A snapshot of the Arctic Situation
In the Arctic, global warming translates into longer ice-free periods during the summer months and, consequently, easier access year round. The world can now enter the largely unexplored trove of resources, from oil and gas to minerals and rare earth minerals so essential in the manufacture of electronics. It is also a lucrative shipping route between Europe, Asia and North America. Shorter journeys that need not traverse the Suez or Panama Canal mean that goods can be transported more cheaply and profitably. The final advantage of the Arctic is that it does not have the security risks other main shipping routes imply. Political collapse in Egypt and piracy make Suez dangerous, while tenuous military flashpoints in the Hormuz Strait or the Korean Peninsula make these areas risky. The Arctic is, in sum, a region of global importance.
Why is China interested?
China’s expanding industrial economy is fuelled by externally supplied raw materials, as evidenced by its long-term oil and gas contracts with Russia. Beijing’s export-driven economic model depends on foreign economic relationships, like the one with Russia. The main complication is that trade flows come through the Strait of Malacca, the Suez Canal and the Indian Ocean, all of which present serious security threats. These include: the volatility of Iran’s nuclear program, piracy off east Africa, competition with India and the consistent political instability of the Middle East. Additionally, the South China Sea is the site of geopolitical jockeying between Japan, China, Indonesia, Philippines and the overall American ally system in SE Asia. External liabilities threaten the trade patterns the Chinese economy depends on, as well as the stability of the imports of raw materials, but they can be removed through a systemic commercial shift towards the Arctic.
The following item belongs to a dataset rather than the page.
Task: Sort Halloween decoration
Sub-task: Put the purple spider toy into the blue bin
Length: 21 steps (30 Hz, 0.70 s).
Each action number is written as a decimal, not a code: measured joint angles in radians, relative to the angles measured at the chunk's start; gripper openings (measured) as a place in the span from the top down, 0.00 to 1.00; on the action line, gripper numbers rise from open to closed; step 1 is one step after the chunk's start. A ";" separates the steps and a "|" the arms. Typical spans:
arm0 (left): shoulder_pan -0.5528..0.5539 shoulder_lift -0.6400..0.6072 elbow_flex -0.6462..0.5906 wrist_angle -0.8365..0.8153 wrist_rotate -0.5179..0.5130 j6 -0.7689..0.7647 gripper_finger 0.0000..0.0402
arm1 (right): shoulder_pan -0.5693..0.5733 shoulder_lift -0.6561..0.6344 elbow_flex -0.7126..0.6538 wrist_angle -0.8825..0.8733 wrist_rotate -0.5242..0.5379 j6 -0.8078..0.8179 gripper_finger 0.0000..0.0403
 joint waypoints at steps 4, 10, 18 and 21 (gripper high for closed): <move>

China’s activities in the Arctic are largely focused on scientific expeditions, but they are politically limited by the structure of the Arctic Council since observers can only raise matters for discussion via one of the permanent members. Their inclusion is, however, an important step in involving Beijing as one of the important factors in Arctic politics. Intergovernmental cooperation and economic politics are the two ways in which China could become an active Arctic presence. This political path is also in its long-term interests, because an Arctic shift would remove many of the concerns that currently preoccupy Chinese foreign policy makers.
For the rest of the Arctic states, the political cooperation in the Arctic would hasten the institutionalization of the Arctic Council, as links between littoral and partner countries become stronger and more sophisticated. The centripetal process would not only reduce tensions between countries that often pursue competing interests relative to one another, but may also serve as an examples of regional cooperation for other parts of the world.